Provided data

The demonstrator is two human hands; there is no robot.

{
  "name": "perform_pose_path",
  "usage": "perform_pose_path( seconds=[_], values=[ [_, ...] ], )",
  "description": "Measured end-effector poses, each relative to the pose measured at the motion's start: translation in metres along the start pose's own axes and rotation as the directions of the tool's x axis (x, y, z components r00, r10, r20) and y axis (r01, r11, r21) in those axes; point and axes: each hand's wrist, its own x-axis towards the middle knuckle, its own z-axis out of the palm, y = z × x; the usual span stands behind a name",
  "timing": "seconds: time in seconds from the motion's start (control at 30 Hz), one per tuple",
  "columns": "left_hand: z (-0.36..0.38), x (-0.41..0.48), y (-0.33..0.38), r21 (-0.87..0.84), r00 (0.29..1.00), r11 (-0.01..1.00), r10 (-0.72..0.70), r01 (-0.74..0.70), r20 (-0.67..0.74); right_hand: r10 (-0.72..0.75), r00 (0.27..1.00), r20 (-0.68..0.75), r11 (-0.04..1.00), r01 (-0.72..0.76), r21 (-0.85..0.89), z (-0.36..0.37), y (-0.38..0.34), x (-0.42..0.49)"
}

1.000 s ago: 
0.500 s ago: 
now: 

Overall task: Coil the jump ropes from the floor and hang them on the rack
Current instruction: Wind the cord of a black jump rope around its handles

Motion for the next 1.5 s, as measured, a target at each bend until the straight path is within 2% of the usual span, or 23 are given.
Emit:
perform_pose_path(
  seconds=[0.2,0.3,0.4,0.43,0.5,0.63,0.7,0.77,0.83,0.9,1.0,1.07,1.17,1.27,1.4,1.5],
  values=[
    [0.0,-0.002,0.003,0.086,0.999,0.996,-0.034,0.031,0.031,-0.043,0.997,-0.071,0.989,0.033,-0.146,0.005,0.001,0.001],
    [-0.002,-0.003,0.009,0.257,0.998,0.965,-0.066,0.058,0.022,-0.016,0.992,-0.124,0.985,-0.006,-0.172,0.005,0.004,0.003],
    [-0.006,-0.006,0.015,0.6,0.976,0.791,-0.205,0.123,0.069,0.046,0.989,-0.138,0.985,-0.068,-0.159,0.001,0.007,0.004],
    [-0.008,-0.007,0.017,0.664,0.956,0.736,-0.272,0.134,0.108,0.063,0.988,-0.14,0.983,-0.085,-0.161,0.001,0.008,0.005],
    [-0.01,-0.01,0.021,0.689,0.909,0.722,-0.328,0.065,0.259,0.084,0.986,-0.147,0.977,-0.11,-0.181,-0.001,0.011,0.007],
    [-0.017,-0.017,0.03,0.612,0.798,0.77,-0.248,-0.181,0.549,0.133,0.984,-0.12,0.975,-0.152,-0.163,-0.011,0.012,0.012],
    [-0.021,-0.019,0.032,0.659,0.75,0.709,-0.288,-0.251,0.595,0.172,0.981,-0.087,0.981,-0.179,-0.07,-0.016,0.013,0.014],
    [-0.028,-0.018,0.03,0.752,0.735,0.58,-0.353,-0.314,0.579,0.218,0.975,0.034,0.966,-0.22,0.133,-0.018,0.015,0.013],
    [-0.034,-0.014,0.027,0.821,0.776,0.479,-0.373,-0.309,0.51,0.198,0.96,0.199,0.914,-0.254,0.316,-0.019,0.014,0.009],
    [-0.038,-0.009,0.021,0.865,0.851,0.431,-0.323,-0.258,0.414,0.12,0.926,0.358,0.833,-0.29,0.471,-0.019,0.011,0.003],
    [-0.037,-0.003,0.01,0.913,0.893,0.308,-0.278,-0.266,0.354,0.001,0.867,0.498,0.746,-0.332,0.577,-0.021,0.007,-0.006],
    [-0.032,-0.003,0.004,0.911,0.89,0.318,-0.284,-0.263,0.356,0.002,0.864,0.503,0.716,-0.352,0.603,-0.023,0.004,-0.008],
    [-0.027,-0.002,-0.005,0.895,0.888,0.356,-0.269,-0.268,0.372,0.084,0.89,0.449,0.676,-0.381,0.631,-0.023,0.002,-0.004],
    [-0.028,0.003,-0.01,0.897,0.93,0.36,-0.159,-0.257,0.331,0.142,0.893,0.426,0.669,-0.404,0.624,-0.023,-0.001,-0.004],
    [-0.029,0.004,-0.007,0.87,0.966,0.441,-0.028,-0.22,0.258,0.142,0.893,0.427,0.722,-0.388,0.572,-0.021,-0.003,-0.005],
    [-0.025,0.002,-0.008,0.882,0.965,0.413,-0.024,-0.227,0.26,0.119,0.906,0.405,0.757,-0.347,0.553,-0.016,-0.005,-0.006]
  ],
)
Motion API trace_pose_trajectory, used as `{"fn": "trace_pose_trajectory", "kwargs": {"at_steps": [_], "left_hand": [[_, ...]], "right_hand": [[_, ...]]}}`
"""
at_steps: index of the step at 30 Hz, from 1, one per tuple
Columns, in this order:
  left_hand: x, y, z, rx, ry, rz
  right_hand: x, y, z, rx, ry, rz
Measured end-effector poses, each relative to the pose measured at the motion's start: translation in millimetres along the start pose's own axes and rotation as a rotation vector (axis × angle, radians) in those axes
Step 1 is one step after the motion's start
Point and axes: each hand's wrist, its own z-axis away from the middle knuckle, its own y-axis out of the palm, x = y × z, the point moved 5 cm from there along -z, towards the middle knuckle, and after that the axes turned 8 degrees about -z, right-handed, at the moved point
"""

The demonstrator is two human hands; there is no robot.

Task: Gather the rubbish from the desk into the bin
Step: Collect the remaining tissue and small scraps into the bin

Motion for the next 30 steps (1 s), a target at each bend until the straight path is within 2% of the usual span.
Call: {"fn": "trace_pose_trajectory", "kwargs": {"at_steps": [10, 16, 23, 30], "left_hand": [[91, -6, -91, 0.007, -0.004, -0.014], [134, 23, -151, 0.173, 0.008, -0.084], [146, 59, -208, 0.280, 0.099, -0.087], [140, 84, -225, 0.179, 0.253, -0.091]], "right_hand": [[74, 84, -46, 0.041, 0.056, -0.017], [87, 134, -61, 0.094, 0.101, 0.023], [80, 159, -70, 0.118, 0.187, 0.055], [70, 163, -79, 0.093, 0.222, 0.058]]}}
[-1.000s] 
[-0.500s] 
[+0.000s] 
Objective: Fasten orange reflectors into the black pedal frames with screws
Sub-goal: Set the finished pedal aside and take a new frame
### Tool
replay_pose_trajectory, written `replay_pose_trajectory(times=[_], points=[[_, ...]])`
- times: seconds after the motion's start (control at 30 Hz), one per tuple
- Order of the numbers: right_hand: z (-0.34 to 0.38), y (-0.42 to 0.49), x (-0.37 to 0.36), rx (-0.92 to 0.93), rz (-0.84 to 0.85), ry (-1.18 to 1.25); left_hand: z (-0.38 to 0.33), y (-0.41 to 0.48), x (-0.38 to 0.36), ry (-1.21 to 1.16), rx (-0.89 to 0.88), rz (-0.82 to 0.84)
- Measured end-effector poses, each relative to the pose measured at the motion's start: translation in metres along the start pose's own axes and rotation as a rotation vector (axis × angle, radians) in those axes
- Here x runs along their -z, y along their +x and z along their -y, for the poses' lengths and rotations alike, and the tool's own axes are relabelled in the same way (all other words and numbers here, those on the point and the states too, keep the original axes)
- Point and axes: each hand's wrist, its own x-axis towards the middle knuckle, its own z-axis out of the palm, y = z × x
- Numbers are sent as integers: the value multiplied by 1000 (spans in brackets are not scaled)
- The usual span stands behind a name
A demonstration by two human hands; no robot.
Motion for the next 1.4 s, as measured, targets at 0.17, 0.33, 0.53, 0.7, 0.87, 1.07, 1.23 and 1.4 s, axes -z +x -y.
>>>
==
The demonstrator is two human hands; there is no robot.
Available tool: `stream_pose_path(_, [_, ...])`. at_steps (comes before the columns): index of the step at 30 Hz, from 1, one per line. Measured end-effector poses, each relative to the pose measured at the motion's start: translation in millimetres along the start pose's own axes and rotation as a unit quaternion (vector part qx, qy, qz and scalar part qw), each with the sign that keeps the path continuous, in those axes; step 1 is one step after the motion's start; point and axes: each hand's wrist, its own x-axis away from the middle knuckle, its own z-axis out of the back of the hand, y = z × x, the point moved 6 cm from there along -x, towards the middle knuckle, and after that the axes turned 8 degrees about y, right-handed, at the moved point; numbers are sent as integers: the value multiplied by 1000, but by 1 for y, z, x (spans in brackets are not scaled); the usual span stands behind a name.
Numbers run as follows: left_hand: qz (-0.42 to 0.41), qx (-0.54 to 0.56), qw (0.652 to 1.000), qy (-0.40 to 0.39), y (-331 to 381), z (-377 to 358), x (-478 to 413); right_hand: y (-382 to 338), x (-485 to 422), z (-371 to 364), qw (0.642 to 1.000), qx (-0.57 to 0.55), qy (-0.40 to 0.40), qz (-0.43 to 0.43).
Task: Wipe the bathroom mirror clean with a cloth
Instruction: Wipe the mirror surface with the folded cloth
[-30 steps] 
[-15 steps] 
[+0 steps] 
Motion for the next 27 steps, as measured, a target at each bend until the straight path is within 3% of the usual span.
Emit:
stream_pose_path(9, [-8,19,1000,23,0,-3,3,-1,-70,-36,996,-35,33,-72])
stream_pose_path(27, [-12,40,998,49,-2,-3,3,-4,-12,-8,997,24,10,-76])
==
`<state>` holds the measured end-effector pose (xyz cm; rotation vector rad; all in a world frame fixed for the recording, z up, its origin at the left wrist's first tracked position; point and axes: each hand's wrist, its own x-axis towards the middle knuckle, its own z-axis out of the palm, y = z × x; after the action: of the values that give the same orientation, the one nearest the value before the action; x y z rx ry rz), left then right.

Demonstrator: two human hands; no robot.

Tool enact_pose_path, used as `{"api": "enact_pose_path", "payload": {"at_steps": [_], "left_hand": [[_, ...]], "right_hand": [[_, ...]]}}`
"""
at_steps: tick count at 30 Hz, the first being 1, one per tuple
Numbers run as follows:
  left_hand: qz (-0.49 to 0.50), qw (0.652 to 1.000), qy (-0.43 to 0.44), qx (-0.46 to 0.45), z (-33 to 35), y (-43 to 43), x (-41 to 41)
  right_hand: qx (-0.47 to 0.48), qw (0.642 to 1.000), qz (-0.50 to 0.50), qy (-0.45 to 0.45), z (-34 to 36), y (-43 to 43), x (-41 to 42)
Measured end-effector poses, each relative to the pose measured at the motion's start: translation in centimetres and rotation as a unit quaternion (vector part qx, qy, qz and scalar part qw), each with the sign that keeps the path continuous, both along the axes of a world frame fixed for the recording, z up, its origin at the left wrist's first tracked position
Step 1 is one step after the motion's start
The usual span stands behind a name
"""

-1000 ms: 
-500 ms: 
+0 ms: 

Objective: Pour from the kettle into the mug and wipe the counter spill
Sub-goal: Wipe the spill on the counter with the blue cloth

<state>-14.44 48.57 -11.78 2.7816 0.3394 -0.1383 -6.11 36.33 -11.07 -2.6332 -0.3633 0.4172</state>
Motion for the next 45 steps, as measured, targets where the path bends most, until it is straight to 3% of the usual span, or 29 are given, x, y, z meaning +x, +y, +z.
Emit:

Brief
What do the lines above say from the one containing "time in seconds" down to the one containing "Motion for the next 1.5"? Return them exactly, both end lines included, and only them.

Solution for this problem
  "timing": "seconds: time in seconds from the motion's start (control at 30 Hz), one per tuple",
  "columns": "left_hand: z (-0.36..0.38), x (-0.41..0.48), y (-0.33..0.38), r21 (-0.87..0.84), r00 (0.29..1.00), r11 (-0.01..1.00), r10 (-0.72..0.70), r01 (-0.74..0.70), r20 (-0.67..0.74); right_hand: r10 (-0.72..0.75), r00 (0.27..1.00), r20 (-0.68..0.75), r11 (-0.04..1.00), r01 (-0.72..0.76), r21 (-0.85..0.89), z (-0.36..0.37), y (-0.38..0.34), x (-0.42..0.49)"
}

1.000 s ago: 
0.500 s ago: 
now: 

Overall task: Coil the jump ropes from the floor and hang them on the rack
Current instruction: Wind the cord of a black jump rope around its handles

Motion for the next 1.5 s, as measured, a target at each bend until the straight path is within 2% of the usual span, or 23 are given.

That covers the exercise completely.